Statement in Response to Consumer Reports "Shoppers Guide"

FOR IMMEDIATE RELEASE

Contact:  Marilyn Dolan or Teresa Thorne

(831) 786-1666

 

(Watsonville, CA) Today, the Consumers Union released yet another produce “shoppers’ guide” list that can only contribute to increased consumer confusion about healthy dietary choices.  The article in Consumer Reports categorizes certain produce items that have been proven very safe as “high risk.” This categorization comes despite the Consumers Union’s own admission that half of the produce sampled by the United States Department of Agriculture (USDA) had no detectable residues at all.  If residues were detected, the majority came in at levels well below Environmental Protection Agency (EPA) tolerances (99.8%).   Further, both USDA and EPA state that “residues do not pose a food safety concern.”

“For all of us involved in promoting better consumer health, increasing consumption of fruits and vegetables is among our main objectives.  The benefits of consuming plenty of fruits and vegetables is absolutely indisputable. Consumers should eat both organic and conventionally grown produce without worrying about minute levels of pesticide residues,” says Dr. Carl Keen, Professor of Nutrition and Internal Medicine at University of California, Davis.

“Despite the best efforts of the government, health experts and nutritionists, consumption of fruits and veggies has stagnated.  Telling consumers one moment that certain produce items are ‘high risk’ and the very next advising them to ‘eat more’ is confusing and cannot be helpful with efforts to increase consumption for improved health,” says Marilyn Dolan, Executive Director of the Alliance for Food and Farming.  

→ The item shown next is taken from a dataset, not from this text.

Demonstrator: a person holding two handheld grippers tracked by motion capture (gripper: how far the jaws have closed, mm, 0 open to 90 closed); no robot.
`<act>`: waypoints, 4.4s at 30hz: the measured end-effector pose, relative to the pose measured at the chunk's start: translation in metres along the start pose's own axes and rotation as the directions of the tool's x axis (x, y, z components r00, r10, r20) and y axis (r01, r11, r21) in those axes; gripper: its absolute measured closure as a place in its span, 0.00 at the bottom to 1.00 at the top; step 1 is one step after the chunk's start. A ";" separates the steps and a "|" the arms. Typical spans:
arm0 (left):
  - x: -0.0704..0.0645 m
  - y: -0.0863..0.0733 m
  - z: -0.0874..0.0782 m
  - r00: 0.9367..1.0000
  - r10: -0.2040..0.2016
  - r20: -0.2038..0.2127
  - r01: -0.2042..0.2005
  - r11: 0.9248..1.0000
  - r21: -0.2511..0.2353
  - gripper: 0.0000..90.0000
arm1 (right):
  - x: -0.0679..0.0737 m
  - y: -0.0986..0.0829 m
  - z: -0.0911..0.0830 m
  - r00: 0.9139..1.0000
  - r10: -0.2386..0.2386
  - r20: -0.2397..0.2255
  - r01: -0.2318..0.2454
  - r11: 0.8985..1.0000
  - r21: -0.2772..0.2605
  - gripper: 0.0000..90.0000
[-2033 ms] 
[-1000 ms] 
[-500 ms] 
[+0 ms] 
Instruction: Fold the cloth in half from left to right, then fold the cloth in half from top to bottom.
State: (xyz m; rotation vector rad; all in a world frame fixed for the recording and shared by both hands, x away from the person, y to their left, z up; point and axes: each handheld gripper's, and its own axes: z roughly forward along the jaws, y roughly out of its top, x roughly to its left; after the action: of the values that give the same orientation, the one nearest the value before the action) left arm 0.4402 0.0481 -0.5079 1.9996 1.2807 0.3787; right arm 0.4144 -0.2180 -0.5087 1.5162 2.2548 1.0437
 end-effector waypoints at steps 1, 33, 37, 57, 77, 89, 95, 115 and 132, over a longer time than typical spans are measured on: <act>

Most recently, a peer reviewed study in the Journal of Epidemiology and Community Health showed that higher consumption of fruits and vegetables can reduce the risk of premature death by 42%, heart disease by 31% and cancer by 25%. Another peer reviewed study in the journal of Food and Chemical Toxicology showed that if half of Americans increased their consumption of fruits and vegetables by a single serving, 20,000 cancer cases could be prevented each year.  Dr. Keen was among the lead authors of this study.

“These studies only reinforce decades of nutritional research that show increased consumption of fruits and vegetables leads to better health and a longer life and those studies were largely conducted using conventionally grown produce,” Dolan says. 

Recently, a new peer reviewed study conducted by the John Hopkins Center for a Livable Future found that conflicting messaging on food safety and nutrition may be having a detrimental impact on the dietary choices of consumers, especially those with lower incomes.  Researchers involved in the study recommended that “those who want to improve food production techniques and those who want to improve nutrition cooperate to create consistent messaging about healthy eating for the benefit of consumers.”

“The science is clear that the best advice for consumers is also the simplest – eat more conventional and organic produce for better health,” Dolan says.  “And, if you are concerned about residues, wash your produce as recommended by the Partnership for Food Safety Education and the Federal Food and Drug Administration which states that washing can remove or eliminate any residues if they are present at all.”

Visit www.safefruitsandveggies.com to learn more about the safety of organic and conventional produce.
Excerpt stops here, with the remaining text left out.